Nothing but the lines from the one containing "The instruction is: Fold" through the last line of the data below should be returned, each copied exactly.

☆ ☆ ☆ ☆

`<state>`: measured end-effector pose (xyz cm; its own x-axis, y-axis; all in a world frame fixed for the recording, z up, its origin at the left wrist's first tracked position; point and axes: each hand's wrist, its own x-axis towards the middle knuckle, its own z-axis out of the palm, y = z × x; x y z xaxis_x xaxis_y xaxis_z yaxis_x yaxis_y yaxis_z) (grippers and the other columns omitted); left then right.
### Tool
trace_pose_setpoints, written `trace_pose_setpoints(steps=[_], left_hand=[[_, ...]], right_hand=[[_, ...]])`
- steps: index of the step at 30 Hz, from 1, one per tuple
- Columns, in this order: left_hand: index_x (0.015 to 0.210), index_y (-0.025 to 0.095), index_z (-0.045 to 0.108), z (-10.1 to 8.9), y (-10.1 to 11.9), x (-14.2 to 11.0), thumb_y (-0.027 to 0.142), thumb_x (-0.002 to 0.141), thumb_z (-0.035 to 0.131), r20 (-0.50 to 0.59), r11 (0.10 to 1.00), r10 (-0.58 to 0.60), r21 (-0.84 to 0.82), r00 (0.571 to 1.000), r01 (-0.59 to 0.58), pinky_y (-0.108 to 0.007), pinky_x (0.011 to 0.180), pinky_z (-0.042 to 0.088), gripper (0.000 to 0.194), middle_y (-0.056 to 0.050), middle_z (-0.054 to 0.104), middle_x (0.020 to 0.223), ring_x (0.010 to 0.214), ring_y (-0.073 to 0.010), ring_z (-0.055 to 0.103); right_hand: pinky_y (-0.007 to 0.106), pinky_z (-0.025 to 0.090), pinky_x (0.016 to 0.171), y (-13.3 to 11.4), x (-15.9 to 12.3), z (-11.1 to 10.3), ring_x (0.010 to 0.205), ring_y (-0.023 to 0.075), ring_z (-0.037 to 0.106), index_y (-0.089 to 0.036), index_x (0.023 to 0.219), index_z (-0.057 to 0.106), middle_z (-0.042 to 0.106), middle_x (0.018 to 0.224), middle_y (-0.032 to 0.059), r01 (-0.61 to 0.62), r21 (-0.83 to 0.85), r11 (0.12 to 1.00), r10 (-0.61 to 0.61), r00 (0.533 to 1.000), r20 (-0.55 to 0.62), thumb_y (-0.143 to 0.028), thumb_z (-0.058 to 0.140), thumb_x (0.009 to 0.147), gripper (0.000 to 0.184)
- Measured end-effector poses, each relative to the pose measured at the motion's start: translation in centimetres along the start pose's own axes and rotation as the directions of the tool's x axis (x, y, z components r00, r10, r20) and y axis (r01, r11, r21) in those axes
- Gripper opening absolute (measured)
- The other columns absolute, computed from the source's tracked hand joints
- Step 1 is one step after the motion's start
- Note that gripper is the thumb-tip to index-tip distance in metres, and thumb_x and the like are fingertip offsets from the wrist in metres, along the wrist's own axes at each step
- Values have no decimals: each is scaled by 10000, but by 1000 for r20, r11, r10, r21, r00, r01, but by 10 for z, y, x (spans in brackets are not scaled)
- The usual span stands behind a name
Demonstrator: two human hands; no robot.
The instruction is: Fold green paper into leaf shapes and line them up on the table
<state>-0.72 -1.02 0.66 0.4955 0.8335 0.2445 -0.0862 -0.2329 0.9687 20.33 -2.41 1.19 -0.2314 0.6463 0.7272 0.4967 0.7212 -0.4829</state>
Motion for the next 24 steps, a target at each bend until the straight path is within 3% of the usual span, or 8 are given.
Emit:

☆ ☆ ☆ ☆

▶ [Result of the exercise]:
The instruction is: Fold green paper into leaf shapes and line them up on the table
<state>-0.72 -1.02 0.66 0.4955 0.8335 0.2445 -0.0862 -0.2329 0.9687 20.33 -2.41 1.19 -0.2314 0.6463 0.7272 0.4967 0.7212 -0.4829</state>
Motion for the next 24 steps, a target at each bend until the straight path is within 3% of the usual span, or 8 are given.
Emit:

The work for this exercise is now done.